Dastmalchi had failed to move for transfer of the case to district court as required by Section 27-07.1-33. Accordingly, we held that under the statutory provisions, the county court was without authority to order specific performance of the settlement agreement. We further concluded that South Forks was entitled to a judgment of eviction as a matter of law, and we remanded to the county court.
Dastmalchi is clearly distinguishable from this case. The county court's judgment of eviction does not grant specific equitable relief ancillary to the eviction action. Rather, the action of the county court which the Trouts challenge was resolution of an issue inherent in the eviction action itself. This is not a case where the county court has strayed from its specific authority by deciding tangential issues improperly raised by counterclaim or cross-claim. See Sections 33-06-04 and 27-07.1-33, N.D.C.C. The county court in this case followed the clear directive of Dastmalchi: the court is to decide only those issues necessary to a resolution of the eviction action.
Our decision in this case was foreshadowed by the result in Hansen v. Winkowitsch, 463 N.W.2d 645 (N.D. 1990). Although the jurisdictional issue was not specifically raised, we concluded that the county court had properly decided title questions in an eviction action. See Hansen, supra, 463 N.W.2d at 647-648.
The county court is given broad-based jurisdiction to try eviction actions by the statutory mandate of Sections 27-07.1-17(l)(d) and 33-06-01, N.D.C.C. There are no statutory limitations which would restrict the county court's authority to determine issues of title to real estate when necessary to resolve the eviction action. We conclude that the county court did not act in excess of its jurisdiction in this case.2
The Trouts assert that Collins was an indispensable party, and that the court should have continued the trial and required that Collins be joined as a party defendant.
Joinder of indispensable and necessary parties is governed by Rule 19, N.D.R.Civ.P., which states in pertinent part:
"JOINDER OF PERSONS NEEDED FOR JUST ADJUDICATION
"(a) Persons to Be Joined if Feasible. A person who is subject to service of process and whose joinder will not deprive the court of jurisdiction over the subject matter of the action must be joined as a party in the action if (i) in the person's absence complete relief cannot be accorded among those already parties, or (ii) the person claims an interest relating to the subject of the action and is so situated that the disposition of the action in the person's absence may (i) as a practical matter impair or impede the person's ability to protect that interest or (ii) leave any of the persons already parties subject to a substantial risk of incurring double, multiple, or otherwise inconsistent obligations by reason of the claimed interest. If the person has not been so joined, the court shall order that the person be made a party. . . .
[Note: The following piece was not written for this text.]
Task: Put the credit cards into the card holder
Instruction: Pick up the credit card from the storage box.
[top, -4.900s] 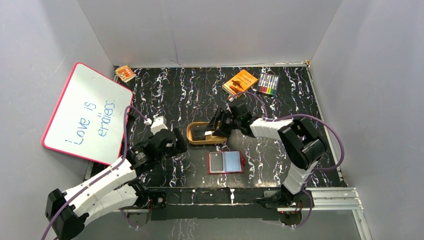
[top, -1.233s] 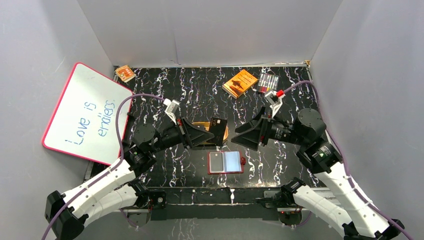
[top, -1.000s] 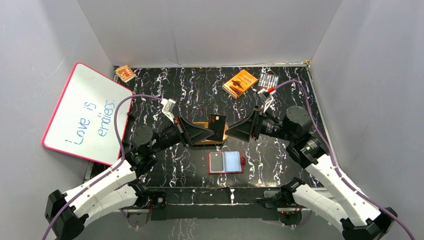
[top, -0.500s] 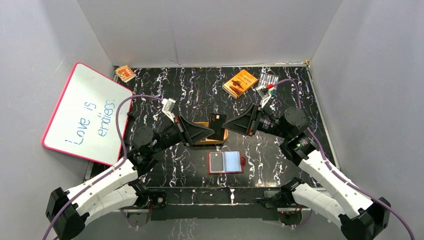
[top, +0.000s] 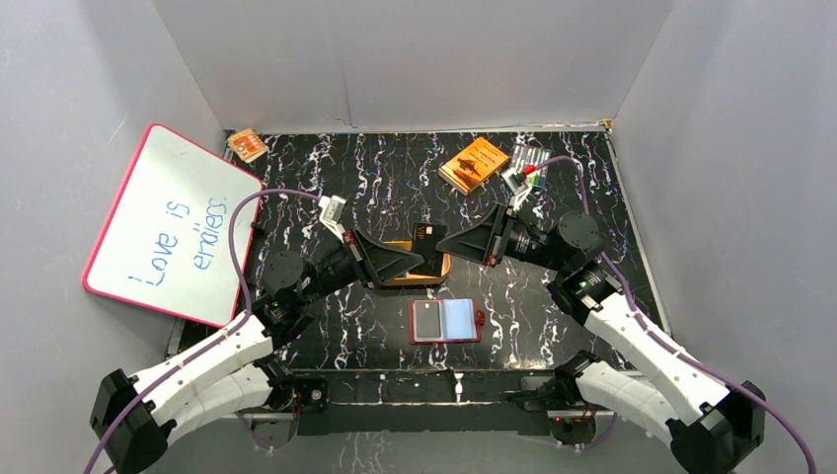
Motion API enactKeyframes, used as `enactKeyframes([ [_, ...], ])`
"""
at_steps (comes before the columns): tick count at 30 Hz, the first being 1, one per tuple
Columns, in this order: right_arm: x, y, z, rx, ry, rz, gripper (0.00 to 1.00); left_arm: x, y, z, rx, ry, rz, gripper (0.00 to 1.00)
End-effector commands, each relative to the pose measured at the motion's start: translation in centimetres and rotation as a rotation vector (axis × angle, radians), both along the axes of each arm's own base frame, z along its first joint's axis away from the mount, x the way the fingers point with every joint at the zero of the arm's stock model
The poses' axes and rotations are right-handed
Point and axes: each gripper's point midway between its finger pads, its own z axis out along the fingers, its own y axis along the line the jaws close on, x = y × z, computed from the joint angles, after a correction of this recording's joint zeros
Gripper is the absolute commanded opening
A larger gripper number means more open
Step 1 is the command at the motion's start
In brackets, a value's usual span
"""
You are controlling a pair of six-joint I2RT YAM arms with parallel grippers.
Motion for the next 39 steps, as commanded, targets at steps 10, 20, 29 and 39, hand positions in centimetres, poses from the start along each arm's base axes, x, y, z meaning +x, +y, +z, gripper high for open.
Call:
enactKeyframes([
  [10, -1.0, 0.2, 1.1, 0.035, -0.036, 0.062, 0.05, 0.3, 0.2, 1.0, -0.037, -0.033, 0.024, 0.0],
  [20, 0.7, -2.9, -2.3, -0.357, -0.093, -0.146, 0.0, 2.7, 2.4, -5.8, 0.359, 0.095, 0.215, 0.83],
  [29, -0.3, -7.2, -14.5, -0.778, 0.122, -0.187, 0.0, 1.6, 4.2, -16.8, 0.807, 0.306, 0.186, 0.89],
  [39, -1.4, -7.3, -21.4, -0.829, 0.34, -0.162, 0.0, 1.3, -0.7, -21.2, 0.923, 0.336, 0.136, 0.87],
])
"(b) Determination by Court Whenever Joinder Not Feasible. If a person as described in subdivision (a)(1) or (a)(2) hereof cannot be made a party, the court shall determine whether in equity and good conscience the action should proceed among the parties before it, or should be dismissed, the absent person being thus regarded as indispensable. The factors to be considered by the court include: first, to what extent a judgment rendered in the person's absence might be prejudicial to the absent person or those already parties; second, the extent to which, by protective provisions in the judgment, by the shaping of relief, or other measures, the prejudice can be lessened or avoided; third, whether a judgment rendered in the person's absence will be adequate; fourth, whether the plaintiff will have an adequate remedy if the action is dismissed for nonjoinder."
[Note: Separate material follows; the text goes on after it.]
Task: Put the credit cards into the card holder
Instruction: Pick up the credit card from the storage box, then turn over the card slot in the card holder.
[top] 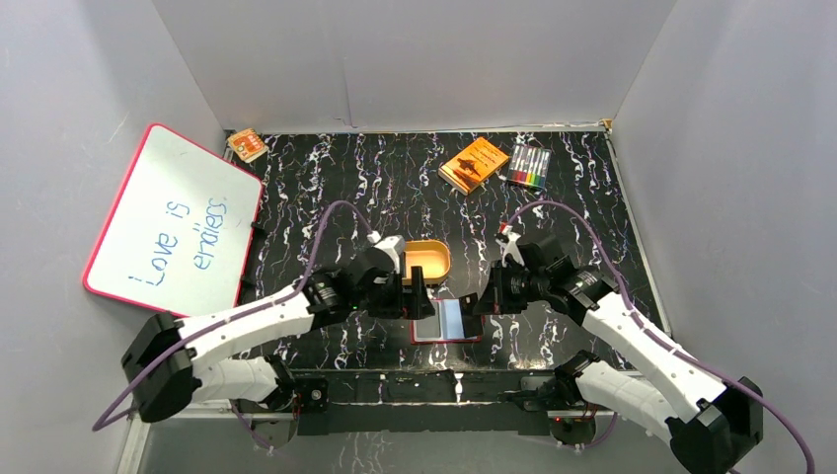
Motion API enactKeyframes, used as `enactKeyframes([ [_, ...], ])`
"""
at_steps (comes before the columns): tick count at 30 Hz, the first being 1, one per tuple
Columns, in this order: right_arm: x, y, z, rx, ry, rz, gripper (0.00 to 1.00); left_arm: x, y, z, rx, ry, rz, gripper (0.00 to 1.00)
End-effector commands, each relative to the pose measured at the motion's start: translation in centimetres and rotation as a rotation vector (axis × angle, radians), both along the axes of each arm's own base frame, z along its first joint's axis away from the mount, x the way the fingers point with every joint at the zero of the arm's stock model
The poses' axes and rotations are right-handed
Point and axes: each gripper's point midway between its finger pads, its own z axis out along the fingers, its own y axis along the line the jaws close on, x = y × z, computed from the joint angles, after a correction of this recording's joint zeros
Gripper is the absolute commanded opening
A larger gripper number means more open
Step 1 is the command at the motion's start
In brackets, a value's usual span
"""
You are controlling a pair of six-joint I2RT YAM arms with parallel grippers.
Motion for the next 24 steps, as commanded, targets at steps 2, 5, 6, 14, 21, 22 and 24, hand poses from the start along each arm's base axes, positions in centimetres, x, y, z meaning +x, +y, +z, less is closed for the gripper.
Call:
enactKeyframes([
  [2, 0.7, -0.4, -1.1, -0.01, 0.029, -0.086, 0.0, 1.2, -2.8, 0.1, -0.019, -0.012, 0.006, 0.86],
  [5, 0.6, -1.1, -1.5, -0.016, 0.035, -0.132, 0.0, 1.2, -4.5, -0.5, 0.002, -0.005, -0.018, 0.83],
  [6, 0.5, -1.2, -1.6, -0.014, 0.037, -0.136, 0.0, 1.2, -5.0, -1.1, 0.015, 0.003, -0.026, 0.82],
  [14, 0.1, -2.9, -2.5, -0.066, 0.035, -0.192, 0.0, 1.6, -8.2, -2.9, 0.045, 0.023, -0.057, 0.7],
  [21, -0.2, -3.8, -1.9, -0.061, 0.009, -0.236, 0.0, 1.8, -8.7, -5.9, 0.163, 0.026, -0.049, 0.58],
  [22, -0.3, -3.9, -1.8, -0.061, 0.005, -0.238, 0.0, 1.8, -8.6, -6.3, 0.182, 0.028, -0.049, 0.56],
  [24, -0.3, -4.1, -1.6, -0.061, -0.004, -0.242, 0.0, 2.0, -8.6, -6.9, 0.214, 0.024, -0.048, 0.54],
])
Rule 19 deals with two classes of parties: necessary parties and indispensable parties. Under the rule, a "necessary" party is one in whose absence complete relief cannot be accorded among those already parties. An "indispensable" party is essentially a necessary party who cannot be made a party. Rule 19(b) provides that an action can be dismissed if there is an indispensable party. See Stonewood Hotel Corp. v. Davis Development, Inc., 447 N.W.2d 286, 289 (N.D. 1989). Because there has been no showing that Collins could not have been made a party, he is not an indispensable party under Rule 19. Stonewood, supra, 447 N.W.2d at 289-290.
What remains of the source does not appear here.